Jeżeli chodzi o zapewniony przez system wparcia poziom przychodów z inwestycji w energetykę wiatrową, to należy postawić pytanie, czy nie warto byłoby wprowadzić cen minimalnych zarówno dla energii elektrycznej, jak i dla zielonych certyfikatów?
Czy to nie byłaby zbyt daleko idąca ingerencja państwa w ograniczenie ryzyka inwestycji w OZE?
- W krajach, w których doszło do najbardziej spektakularnego rozwoju energetyki wiatrowej (np. w Niemczech), udzielano wsparcia dla tych inwestycji przez system tzw. feed-in tariffs. Zapewniano wysokie ceny dla energii z OZE przez cały okres potrzebny do spłaty zadłużenia i osiągnięcia zakładanego zwrotu z inwestycji, na ogół przez około 15 lat. Długi okres obowiązywania, przewidywalność i stabilność systemu wsparcia są bardzo istotne.



Czy polski system wsparcia dla OZE jest przewidywalny? Czy będzie kontynuowany po 2017 roku?
- Obecnie prawo energetyczne nie przewiduje żadnej daty końcowej dla systemu zielonych certyfikatów. Jednak wymagany udział energii z OZE w sprzedaży energii elektrycznej sprzedawanej odbiorcom końcowym ogółem jest rzeczywiście określony w odpowiednim rozporządzeniu ministra gospodarki na poszczególne lata tylko do 2017 roku. Minister gospodarki zobowiązany jest określać ten udział na okres kolejnych 10 lat. Okres ten powinien być dłuższy niż 10 lat i odpowiadać okresowi typowego finansowania projektu OZE, a więc minimum 15 lat. W każdym roku kalendarzowym udziały te powinny być znane na minimum 15 lat naprzód, co stanowiłoby wsparcie dla inwestorów w OZE.

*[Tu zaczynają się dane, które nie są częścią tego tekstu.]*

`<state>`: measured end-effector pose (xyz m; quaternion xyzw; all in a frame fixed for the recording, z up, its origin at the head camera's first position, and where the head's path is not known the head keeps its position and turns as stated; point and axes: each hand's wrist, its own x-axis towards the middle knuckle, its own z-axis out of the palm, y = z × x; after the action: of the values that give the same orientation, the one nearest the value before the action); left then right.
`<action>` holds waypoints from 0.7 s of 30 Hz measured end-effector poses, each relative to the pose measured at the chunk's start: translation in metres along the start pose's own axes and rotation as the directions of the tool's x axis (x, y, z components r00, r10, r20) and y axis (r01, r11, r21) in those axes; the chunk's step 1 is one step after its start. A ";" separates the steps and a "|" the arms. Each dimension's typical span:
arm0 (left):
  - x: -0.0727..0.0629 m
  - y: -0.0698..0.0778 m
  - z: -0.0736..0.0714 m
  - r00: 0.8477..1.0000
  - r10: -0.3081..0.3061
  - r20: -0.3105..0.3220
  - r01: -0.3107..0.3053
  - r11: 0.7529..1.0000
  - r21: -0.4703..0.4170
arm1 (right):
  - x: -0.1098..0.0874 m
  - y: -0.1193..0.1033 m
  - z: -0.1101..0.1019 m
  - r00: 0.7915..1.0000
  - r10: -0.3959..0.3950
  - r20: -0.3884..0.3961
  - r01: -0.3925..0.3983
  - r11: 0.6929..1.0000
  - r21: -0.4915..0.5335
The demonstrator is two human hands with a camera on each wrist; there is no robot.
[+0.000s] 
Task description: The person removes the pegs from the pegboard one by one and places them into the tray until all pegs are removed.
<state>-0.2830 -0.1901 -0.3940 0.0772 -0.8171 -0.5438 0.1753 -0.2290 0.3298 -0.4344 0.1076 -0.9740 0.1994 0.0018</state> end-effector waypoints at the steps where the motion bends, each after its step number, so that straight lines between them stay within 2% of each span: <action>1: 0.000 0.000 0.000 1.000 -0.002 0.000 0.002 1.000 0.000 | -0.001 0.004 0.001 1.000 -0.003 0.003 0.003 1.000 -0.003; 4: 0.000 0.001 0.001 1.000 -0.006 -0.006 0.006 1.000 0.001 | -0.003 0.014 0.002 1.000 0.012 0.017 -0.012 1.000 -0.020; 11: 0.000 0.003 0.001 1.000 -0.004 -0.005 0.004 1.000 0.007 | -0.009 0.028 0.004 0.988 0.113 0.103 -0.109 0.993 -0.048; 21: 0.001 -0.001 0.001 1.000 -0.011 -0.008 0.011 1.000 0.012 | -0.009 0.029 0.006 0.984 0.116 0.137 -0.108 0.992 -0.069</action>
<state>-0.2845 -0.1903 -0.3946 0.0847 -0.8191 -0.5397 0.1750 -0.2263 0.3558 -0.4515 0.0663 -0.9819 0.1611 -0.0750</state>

Czy określona prawem kwestia przyłączenia do sieci jest korzystna dla energetyki wiatrowej?
- Przepisy przewidują preferencje w zakresie bilansowania energii elektrycznej z elektrowni wiatrowych oraz w zakresie opłat za przyłączenie OZE (choć rozwiązania te mają charakter tymczasowy i obowiązują tylko do końca roku 2010). Z drugiej strony przedsiębiorcy rozwijający projekty wiatrowe wciąż napotykają na trudności ze strony operatorów systemów. Polscy operatorzy systemów dystrybucyjnych w sposób nierówny są dotknięci problemem przyłączania źródeł wiatrowych. Większość istniejących i planowanych elektrowni wiatrowych znajduje się na obszarze działania zaledwie dwóch operatorów. Niezbędne są więc nowe regulacje, które umożliwią rozłożenie na wszystkich odbiorców energii elektrycznej w kraju, w sposób równy, kosztów rozbudowy i modernizacji sieci, spowodowanych przyłączaniem elektrowni wiatrowych.
A czy wprowadzenie mechanizmu zaliczki na poczet przyłączenia do sieci ułatwi inwestycje w źródła energii pochodzące z wiatru?
- W wielu przypadkach warunki przyłączenia do sieci uzyskały podmioty, które nie miały rzeczywistych możliwości realizacji projektu wiatrowego. W ten sposób niejako blokowały moce przyłączeniowe. Praktyka ta wzbudziła w operatorach nieufność. Z drugiej strony rozważane są pomysły selekcji inwestorów zainteresowanych energetyką wiatrową. Rządowy projekt nowelizacji prawa energetycznego proponuje zaliczkę na poczet opłaty przyłączeniowej. Największe wątpliwości budzi wysokość tej zaliczki - 30 tys. zł za każdy 1 MW mocy przyłączeniowej. Jeszcze bardziej dyskusyjny jest ograniczony katalog sytuacji, w których operator byłby zobowiązany tę zaliczkę zwrócić. Przyjęcie przepisów dotyczących zaliczki w proponowanym kształcie może skutecznie zablokować inwestycje w źródła odnawialne o małej i średniej mocy.